Differential Evolution: Properties and Applications

Differential Evolution: Properties and Applications

Place: Large Lecture Room

Affiliation: Department of Computer Science, West University of Timisoara, Romania  

Differential Evolution (DE) is currently one of the most used population based stochastic metaheuristic for solving multi-modal, multi-objective, dynamic or constrained optimization problems. Despite its simplicity in implementation, DE is a search method with a complex behavior which is not yet fully understood, being difficult to give answers to questions like "Why is DE successful for a class of problems and why does it fail for other problems?" or "How could we control the DE behavior?". The theoretical analysis of DE is still well behind the experimental results, most of the current knowledge on differential evolution being based on empirical observations.

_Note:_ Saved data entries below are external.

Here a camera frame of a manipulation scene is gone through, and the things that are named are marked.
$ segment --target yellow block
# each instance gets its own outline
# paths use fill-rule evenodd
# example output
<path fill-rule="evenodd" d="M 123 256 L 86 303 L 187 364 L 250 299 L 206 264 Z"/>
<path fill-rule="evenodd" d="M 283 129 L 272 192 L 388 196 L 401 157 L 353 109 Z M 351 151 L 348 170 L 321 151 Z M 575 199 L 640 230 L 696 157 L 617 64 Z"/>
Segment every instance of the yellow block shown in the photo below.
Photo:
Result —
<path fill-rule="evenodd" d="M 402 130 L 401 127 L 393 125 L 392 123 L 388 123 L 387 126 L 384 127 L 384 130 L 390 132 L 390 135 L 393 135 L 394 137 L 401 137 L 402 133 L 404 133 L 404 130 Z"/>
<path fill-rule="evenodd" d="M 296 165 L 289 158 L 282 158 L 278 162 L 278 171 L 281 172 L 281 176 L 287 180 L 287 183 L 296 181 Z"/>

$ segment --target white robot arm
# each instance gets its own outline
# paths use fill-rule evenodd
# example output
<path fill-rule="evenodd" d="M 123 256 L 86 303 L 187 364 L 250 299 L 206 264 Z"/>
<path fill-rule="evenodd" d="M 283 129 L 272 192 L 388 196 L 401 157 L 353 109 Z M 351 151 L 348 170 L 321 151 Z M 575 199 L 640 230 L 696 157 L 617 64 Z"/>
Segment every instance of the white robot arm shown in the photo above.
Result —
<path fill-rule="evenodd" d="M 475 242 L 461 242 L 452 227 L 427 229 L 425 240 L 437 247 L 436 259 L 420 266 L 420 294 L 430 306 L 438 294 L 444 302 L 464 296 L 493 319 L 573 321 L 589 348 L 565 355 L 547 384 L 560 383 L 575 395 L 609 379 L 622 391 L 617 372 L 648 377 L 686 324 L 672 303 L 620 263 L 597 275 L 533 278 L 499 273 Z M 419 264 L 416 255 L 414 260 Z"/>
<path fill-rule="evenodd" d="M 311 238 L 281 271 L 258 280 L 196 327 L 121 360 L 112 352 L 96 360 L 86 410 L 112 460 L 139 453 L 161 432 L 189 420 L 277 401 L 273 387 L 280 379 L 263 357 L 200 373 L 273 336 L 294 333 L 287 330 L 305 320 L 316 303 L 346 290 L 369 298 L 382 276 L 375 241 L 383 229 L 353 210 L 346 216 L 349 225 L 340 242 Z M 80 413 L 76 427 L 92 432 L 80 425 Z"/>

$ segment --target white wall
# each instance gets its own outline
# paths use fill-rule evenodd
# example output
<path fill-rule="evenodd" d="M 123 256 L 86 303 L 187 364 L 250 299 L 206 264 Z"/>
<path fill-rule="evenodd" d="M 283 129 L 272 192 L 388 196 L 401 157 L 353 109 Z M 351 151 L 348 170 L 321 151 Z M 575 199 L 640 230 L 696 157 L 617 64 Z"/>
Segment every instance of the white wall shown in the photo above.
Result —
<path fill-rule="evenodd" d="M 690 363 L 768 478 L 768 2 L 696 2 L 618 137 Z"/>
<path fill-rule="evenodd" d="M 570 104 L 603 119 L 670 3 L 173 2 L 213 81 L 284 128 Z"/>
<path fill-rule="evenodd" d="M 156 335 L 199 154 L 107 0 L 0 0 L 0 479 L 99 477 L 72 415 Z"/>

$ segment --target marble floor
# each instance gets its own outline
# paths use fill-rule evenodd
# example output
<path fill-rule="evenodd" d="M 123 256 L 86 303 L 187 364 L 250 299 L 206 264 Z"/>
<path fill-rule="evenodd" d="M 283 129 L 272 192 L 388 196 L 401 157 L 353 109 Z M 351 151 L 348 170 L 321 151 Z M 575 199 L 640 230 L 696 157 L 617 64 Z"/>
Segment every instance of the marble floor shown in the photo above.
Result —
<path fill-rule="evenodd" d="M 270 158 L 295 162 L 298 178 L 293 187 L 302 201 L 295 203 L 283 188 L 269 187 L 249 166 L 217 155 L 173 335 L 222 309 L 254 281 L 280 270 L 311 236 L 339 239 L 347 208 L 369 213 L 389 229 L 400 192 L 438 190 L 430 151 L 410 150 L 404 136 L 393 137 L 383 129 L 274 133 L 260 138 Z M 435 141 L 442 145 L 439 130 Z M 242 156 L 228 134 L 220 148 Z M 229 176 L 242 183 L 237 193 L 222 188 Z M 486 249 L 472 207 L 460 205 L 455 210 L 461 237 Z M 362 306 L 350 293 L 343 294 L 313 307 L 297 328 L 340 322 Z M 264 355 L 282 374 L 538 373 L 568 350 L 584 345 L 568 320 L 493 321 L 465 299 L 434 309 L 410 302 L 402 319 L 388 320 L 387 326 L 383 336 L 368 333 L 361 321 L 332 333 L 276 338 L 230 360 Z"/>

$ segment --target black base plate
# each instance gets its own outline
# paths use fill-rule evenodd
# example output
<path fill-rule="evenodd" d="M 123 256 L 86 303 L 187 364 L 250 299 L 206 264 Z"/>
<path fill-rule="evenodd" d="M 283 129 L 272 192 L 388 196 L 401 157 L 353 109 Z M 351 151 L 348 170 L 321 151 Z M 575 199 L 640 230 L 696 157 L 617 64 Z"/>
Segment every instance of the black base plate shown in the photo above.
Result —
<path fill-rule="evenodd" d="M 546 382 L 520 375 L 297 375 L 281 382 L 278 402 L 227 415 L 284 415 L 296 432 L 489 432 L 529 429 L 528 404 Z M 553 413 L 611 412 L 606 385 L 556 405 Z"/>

This presentation will first provide an overview of the main DE variants and on existing theoretical results, focusing on those which provide practical insights which are useful in designing DE algorithms which can avoid undesirable behaviour (e.g. premature convergence). The second part of the presentation will shortly review several DE applications in parameter estimation (airfoil design and thymocyte dynamics simulation), in data mining (clustering and rules mining) and image processing. Finally, some scalability issues will be addressed and particularities of two parallel implementation models (master-slave and island model) will be discussed.